For the data below, give the number of lines that include the word "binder" and nothing else.

BEGIN DATASET

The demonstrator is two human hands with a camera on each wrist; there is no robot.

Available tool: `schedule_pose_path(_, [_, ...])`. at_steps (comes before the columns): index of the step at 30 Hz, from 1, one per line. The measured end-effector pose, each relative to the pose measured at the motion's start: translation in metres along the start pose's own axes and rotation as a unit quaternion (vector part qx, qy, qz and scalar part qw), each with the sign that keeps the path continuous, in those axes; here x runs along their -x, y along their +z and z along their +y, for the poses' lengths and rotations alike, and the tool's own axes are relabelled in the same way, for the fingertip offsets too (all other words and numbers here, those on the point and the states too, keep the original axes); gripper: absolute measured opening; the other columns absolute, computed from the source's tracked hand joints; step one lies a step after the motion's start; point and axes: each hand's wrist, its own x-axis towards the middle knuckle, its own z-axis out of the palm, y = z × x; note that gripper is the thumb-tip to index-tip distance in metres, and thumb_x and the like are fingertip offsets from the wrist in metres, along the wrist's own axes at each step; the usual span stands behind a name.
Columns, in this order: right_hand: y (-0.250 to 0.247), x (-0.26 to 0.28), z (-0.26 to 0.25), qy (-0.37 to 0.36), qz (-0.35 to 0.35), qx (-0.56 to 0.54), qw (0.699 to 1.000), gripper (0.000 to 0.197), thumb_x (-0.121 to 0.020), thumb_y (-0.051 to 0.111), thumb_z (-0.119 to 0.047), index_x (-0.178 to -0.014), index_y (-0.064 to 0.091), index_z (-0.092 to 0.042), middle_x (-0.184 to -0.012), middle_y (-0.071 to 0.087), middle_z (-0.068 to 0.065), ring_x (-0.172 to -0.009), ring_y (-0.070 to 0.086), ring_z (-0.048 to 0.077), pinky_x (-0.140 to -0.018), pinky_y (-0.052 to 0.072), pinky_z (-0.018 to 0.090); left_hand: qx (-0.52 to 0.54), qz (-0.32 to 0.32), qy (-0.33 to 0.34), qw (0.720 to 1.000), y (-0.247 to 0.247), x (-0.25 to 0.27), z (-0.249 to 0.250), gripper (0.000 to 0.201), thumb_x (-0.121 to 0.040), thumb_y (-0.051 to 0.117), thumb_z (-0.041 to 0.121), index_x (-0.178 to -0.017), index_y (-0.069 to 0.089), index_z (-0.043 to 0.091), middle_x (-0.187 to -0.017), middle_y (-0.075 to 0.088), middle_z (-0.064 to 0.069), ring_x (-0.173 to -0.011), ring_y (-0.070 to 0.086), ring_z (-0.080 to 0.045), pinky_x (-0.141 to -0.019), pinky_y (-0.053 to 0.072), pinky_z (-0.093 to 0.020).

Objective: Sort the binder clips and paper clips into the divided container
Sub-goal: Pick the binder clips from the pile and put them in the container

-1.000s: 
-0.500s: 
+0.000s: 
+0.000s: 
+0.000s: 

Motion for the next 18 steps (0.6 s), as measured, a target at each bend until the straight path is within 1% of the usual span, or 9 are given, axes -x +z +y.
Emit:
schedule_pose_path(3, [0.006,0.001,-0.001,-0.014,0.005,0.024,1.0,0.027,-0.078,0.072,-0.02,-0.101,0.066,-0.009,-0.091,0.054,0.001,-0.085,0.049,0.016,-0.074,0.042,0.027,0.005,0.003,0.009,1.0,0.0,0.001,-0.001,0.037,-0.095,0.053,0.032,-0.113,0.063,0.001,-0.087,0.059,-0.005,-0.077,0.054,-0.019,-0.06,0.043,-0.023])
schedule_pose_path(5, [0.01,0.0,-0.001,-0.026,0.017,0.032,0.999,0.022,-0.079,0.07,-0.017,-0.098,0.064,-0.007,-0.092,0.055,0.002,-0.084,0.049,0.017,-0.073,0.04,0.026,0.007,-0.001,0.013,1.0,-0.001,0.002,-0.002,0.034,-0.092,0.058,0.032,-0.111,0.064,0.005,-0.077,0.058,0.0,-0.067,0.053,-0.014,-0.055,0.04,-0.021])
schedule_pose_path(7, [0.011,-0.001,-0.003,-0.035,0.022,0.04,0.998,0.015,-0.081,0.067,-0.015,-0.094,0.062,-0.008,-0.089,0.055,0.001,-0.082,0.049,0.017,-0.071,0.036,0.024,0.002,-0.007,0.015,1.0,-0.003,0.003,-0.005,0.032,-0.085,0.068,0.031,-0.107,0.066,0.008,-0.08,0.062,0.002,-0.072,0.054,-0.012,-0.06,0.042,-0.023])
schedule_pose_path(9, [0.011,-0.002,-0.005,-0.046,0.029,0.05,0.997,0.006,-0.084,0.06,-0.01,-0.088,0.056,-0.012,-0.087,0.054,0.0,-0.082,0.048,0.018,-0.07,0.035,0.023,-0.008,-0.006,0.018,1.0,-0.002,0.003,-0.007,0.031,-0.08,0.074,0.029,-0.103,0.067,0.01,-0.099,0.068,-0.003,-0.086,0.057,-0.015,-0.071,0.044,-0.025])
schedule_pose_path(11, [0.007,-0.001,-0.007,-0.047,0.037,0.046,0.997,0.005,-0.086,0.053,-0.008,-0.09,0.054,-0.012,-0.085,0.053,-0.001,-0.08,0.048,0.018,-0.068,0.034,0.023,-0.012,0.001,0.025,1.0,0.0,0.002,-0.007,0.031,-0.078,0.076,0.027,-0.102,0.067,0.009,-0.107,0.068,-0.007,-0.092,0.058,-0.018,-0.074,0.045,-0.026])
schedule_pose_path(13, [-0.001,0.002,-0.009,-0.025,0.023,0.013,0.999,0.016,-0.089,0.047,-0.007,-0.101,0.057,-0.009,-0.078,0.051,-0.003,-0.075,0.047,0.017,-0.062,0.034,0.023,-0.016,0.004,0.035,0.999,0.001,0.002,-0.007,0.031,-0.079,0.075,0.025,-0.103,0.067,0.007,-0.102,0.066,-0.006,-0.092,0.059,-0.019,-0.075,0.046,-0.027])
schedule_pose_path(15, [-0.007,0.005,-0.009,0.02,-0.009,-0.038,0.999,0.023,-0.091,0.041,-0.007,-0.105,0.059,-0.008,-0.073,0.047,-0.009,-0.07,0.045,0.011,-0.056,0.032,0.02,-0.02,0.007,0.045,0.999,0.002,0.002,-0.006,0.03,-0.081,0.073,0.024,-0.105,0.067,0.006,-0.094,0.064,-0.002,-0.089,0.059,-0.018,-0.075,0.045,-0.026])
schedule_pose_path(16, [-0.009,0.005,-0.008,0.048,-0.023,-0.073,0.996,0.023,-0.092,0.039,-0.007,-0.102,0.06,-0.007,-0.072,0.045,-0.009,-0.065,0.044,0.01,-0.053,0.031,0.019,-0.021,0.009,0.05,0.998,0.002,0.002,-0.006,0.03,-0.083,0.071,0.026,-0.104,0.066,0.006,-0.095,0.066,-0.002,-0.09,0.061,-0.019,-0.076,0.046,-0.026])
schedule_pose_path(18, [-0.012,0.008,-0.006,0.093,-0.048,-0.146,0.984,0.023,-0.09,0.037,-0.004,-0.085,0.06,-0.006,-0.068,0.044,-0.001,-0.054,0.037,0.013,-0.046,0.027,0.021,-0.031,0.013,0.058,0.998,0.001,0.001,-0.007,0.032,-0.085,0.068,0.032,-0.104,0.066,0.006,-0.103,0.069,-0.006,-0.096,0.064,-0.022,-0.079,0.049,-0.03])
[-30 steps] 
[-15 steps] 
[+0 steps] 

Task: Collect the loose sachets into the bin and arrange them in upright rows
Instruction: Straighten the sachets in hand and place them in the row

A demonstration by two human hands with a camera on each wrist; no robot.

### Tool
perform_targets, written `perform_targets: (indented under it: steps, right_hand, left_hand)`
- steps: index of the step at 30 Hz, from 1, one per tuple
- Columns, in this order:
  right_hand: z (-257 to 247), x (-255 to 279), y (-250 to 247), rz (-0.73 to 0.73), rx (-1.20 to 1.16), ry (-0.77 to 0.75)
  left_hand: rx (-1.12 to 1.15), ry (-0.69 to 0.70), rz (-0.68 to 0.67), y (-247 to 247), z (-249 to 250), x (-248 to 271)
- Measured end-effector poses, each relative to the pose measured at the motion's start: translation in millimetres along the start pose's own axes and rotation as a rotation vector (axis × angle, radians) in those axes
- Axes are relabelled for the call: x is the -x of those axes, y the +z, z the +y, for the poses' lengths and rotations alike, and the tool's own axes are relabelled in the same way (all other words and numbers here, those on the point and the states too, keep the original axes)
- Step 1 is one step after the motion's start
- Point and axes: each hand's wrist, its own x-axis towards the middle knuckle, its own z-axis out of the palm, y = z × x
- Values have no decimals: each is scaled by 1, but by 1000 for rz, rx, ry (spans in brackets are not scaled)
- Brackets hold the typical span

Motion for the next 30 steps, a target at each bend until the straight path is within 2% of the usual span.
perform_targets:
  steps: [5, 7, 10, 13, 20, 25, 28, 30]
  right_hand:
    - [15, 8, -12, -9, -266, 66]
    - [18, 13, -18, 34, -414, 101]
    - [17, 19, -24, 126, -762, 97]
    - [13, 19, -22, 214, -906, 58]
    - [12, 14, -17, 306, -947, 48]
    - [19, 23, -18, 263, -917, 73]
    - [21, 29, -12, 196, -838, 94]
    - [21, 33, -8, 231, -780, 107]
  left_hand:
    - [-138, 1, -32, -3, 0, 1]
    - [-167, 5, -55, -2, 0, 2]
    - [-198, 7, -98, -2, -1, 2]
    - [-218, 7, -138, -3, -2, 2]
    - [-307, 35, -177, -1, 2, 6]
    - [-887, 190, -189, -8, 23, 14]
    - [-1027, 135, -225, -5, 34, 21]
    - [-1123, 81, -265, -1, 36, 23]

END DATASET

SOLUTION FOR THIS EXERCISE: 2